Stephen Hemminger stephen at networkplumber.org
Mon Dec 18 19:23:04 CET 2017


On Mon, 18 Dec 2017 17:46:19 +0100
Adrien Mazarguil <adrien.mazarguil at 6wind.com> wrote:

> Virtual machines hosted by Hyper-V/Azure platforms are fitted with
> simplified virtual network devices named NetVSC that are used for fast
> communication between VM to VM, VM to hypervisor, and the outside.
> 
> They appear as standard system netdevices to user-land applications, the
> main difference being they are implemented on top of VMBUS [1] instead of
> emulated PCI devices.
> 
> While this reads like a case for a standard DPDK PMD, there is more to it.
> 
> To accelerate outside communication, NetVSC devices as they appear in a VM
> can be paired with physical SR-IOV virtual function (VF) devices owned by
> that same VM [2]. Both netdevices share the same MAC address in that case.
> 
> When paired, egress and most of the ingress traffic flow through the VF
> device, while part of it (e.g. multicasts, hypervisor control data) still
> flows through NetVSC. Moreover VF devices are not retained and disappear
> during VM migration; from a VM standpoint, they can be hot-plugged anytime
> with NetVSC acting as a fallback.
> 
> Running DPDK applications in such a context involves driving VF devices
> using their dedicated PMDs in a vendor-independent fashion (to benefit from
> maximum performance without writing dedicated code) while simultaneously
> listening to NetVSC and handling the related hot-plug events.
> 
> This new virtual PMD (referred to as "hyperv" from this point on)
> automatically coordinates the Hyper-V/Azure-specific management part
> described above by relying on vendor-specific, failsafe and tap PMDs to
> expose a single consolidated Ethernet device usable directly by existing
> applications.
> 
>          .------------------.
>          | DPDK application |
>          `--------+---------'
>                   |
>            .------+------.
>            | DPDK ethdev |
>            `------+------'       Control
>                   |                 |
>      .------------+------------.    v    .------------.
>      |       failsafe PMD      +---------+ hyperv PMD |
>      `--+-------------------+--'         `------------'
>         |                   |
>         |          .........|.........
>         |          :        |        :
>    .----+----.     :   .----+----.   :
>    | tap PMD |     :   | any PMD |   :
>    `----+----'     :   `----+----'   : <-- Hot-pluggable
>         |          :        |        :
>  .------+-------.  :  .-----+-----.  :
>  | NetVSC-based |  :  | SR-IOV VF |  :
>  |   netdevice  |  :  |   device  |  :
>  `--------------'  :  `-----------'  :
>                    :.................:
> 
> Note this diagram differs from that of the original RFC [3], with hyperv no
> longer acting as a data plane layer.
> 
> This initial version of the driver only works in whitelist mode.

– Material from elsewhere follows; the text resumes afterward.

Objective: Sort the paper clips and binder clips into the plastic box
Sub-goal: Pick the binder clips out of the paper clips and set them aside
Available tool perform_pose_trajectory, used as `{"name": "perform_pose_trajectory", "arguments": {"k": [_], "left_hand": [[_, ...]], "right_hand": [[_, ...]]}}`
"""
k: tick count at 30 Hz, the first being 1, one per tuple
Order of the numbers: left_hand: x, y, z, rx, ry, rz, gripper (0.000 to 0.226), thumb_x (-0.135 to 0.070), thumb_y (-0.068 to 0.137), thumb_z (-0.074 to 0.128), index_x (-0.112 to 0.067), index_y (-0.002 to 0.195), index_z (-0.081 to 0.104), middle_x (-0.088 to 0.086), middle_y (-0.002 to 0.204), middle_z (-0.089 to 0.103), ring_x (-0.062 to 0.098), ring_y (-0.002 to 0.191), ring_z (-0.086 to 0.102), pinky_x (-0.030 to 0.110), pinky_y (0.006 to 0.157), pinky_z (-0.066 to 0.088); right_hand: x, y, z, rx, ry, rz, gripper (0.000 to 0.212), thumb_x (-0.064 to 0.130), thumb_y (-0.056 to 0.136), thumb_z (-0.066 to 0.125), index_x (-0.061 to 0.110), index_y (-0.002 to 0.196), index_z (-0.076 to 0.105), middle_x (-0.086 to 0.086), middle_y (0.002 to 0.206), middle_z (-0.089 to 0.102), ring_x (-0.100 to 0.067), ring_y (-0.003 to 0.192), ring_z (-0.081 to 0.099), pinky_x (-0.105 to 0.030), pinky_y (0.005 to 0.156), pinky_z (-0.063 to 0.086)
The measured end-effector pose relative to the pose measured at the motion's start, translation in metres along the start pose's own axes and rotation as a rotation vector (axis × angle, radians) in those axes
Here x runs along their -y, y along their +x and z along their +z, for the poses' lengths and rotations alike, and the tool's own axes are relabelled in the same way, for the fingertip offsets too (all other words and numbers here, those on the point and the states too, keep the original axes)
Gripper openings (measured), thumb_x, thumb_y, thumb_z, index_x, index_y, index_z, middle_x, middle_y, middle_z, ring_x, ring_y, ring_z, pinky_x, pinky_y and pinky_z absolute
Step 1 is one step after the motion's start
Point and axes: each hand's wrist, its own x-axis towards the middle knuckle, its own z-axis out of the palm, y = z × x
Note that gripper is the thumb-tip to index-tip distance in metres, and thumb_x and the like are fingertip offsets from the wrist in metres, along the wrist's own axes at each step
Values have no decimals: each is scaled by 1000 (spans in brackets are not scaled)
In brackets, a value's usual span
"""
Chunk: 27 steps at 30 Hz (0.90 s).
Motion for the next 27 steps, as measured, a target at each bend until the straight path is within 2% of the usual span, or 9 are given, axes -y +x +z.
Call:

Users have
> to provide the --vdev net_hyperv EAL option at least once to trigger it.
> 
> Subsequent work will add support for blacklist mode based on automatic
> detection of the host environment.
> 
> [1] http://dpdk.org/ml/archives/dev/2017-January/054165.html
> [2] https://docs.microsoft.com/en-us/windows-hardware/drivers/network/overview-of-hyper-v
> [3] http://dpdk.org/ml/archives/dev/2017-November/082339.html
> 
> Adrien Mazarguil (3):
>   net/hyperv: introduce MS Hyper-V platform driver
>   net/hyperv: implement core functionality
>   net/hyperv: add "force" parameter
> 
>  MAINTAINERS                                   |   6 +
>  config/common_base                            |   6 +
>  config/common_linuxapp                        |   1 +
>  doc/guides/nics/features/hyperv.ini           |  12 +
>  doc/guides/nics/hyperv.rst                    | 119 +++
>  doc/guides/nics/index.rst                     |   1 +
>  drivers/net/Makefile                          |   1 +
>  drivers/net/hyperv/Makefile                   |  58 ++
>  drivers/net/hyperv/hyperv.c                   | 799 +++++++++++++++++++++
>  drivers/net/hyperv/rte_pmd_hyperv_version.map |   4 +
>  mk/rte.app.mk                                 |   1 +
>  11 files changed, 1008 insertions(+)
>  create mode 100644 doc/guides/nics/features/hyperv.ini
>  create mode 100644 doc/guides/nics/hyperv.rst
>  create mode 100644 drivers/net/hyperv/Makefile
>  create mode 100644 drivers/net/hyperv/hyperv.c
>  create mode 100644 drivers/net/hyperv/rte_pmd_hyperv_version.map
> 

Please don't call this drivers/net/hyperv/
that name conflicts with the real netvsc PMD that I am working on.

Maybe vdev-netvsc?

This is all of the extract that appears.